Start of Dataset content

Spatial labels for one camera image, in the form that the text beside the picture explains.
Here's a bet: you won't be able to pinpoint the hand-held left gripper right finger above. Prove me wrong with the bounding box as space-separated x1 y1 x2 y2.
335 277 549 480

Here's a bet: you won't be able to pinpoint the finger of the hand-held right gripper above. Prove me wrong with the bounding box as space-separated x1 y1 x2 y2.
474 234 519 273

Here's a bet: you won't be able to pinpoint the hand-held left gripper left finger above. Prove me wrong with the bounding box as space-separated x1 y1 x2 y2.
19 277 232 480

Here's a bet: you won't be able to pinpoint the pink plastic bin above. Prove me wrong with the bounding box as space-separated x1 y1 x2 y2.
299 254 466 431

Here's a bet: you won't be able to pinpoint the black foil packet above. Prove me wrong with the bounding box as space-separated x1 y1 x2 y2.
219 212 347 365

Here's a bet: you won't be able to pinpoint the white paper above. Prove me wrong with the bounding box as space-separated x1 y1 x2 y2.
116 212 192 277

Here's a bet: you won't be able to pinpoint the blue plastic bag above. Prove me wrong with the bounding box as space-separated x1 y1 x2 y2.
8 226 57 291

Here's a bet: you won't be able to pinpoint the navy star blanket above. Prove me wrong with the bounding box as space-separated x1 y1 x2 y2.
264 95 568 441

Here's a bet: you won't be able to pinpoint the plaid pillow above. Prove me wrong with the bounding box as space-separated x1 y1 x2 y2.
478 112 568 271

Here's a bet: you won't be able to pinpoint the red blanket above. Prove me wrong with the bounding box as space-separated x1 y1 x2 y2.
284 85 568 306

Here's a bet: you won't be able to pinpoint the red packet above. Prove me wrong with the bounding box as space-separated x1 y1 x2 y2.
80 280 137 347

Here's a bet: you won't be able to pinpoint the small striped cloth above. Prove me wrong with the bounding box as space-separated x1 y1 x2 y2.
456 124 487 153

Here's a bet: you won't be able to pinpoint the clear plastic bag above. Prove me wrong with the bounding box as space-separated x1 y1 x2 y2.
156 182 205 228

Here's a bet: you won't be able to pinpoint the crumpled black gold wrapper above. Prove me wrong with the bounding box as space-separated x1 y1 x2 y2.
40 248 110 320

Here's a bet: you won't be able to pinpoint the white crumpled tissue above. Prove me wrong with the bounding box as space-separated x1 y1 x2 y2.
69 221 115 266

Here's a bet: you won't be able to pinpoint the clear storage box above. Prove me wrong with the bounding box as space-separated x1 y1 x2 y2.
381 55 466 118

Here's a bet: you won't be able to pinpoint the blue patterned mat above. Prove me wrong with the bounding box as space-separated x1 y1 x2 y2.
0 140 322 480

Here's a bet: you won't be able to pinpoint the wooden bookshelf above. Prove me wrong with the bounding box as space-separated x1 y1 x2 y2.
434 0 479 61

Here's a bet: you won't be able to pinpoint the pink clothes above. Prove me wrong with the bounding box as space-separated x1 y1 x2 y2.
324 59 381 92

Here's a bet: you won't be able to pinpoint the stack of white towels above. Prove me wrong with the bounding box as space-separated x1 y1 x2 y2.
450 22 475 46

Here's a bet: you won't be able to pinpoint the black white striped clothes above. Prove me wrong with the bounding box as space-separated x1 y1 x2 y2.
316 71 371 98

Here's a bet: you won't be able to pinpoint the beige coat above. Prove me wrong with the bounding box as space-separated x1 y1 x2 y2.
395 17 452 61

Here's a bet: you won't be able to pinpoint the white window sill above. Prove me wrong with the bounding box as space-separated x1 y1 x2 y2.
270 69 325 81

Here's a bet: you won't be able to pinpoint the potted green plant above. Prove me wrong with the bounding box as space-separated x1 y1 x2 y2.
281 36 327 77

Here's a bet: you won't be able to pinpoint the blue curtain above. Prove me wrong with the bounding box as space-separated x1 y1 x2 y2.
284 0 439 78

End of Dataset content
Start of Dataset content

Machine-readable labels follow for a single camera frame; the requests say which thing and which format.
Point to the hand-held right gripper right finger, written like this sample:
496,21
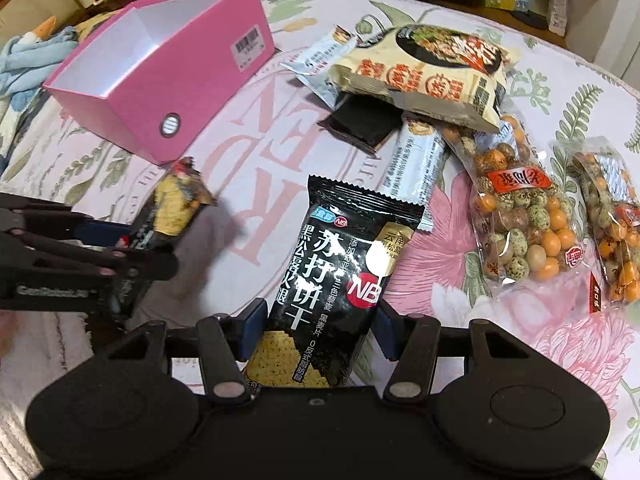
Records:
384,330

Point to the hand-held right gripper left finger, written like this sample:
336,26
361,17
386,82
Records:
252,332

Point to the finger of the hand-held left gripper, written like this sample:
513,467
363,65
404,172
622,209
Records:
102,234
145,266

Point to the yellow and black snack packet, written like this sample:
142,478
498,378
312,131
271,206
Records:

End of Dataset content

- [The problem] With "sample" as the search word, count the matching lines in the records and give the number alone.

- [Result] 4